_WHAT IS EXPECTED_
In the data below, how many lines contain the string "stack"? Give only the figure.

_DATA BLOCK_
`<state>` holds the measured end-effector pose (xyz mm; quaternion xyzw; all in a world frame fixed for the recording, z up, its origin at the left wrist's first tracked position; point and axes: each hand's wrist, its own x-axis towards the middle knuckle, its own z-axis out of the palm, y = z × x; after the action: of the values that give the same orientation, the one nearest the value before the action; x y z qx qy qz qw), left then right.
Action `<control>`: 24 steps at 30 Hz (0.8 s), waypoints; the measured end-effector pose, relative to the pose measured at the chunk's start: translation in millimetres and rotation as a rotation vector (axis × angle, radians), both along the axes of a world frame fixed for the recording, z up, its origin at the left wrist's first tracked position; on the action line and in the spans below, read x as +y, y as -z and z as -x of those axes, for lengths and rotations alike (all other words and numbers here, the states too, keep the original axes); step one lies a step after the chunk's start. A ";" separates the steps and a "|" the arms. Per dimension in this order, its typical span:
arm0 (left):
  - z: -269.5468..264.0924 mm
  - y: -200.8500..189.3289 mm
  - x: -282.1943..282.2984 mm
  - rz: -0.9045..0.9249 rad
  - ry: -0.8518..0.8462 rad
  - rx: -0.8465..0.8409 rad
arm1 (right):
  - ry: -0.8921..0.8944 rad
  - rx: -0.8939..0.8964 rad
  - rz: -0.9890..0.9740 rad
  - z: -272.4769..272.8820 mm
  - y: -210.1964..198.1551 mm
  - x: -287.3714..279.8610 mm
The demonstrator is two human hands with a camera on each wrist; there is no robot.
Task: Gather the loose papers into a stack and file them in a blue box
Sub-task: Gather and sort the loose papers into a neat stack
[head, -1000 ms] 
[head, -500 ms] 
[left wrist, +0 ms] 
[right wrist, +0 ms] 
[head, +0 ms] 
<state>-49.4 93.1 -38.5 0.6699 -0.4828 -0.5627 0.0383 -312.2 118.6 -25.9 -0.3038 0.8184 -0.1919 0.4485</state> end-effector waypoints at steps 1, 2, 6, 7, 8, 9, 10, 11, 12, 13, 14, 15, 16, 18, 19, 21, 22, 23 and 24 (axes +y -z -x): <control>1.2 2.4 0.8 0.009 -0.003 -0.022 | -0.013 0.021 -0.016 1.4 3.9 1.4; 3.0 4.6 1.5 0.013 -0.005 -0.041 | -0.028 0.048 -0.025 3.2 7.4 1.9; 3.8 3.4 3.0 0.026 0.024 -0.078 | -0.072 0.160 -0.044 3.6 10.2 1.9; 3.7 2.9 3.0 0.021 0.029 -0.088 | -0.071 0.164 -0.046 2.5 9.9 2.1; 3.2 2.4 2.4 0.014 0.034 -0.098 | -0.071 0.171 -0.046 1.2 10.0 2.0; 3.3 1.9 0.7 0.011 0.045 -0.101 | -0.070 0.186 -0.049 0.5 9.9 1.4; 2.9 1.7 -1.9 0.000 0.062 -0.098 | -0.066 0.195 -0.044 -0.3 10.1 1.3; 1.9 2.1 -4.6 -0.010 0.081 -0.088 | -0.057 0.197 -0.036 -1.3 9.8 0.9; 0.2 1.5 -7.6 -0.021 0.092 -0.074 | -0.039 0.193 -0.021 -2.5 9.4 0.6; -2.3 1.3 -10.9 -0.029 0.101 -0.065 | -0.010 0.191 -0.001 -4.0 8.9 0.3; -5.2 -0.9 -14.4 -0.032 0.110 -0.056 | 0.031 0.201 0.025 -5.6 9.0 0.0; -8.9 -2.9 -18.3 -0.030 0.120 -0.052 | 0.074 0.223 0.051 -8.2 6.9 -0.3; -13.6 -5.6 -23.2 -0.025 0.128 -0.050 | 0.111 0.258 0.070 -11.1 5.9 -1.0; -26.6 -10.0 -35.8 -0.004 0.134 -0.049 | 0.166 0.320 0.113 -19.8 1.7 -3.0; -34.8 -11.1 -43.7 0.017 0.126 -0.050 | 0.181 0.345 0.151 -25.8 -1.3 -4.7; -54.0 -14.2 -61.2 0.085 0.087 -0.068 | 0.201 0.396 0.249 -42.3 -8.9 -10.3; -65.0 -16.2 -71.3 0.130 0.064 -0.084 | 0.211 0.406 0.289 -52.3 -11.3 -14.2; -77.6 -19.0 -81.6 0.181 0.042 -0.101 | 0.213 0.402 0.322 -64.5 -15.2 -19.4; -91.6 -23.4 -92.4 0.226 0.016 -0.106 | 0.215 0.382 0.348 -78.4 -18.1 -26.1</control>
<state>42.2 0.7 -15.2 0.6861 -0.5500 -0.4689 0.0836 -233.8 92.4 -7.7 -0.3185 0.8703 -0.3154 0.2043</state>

_COMPLETED TASK_
2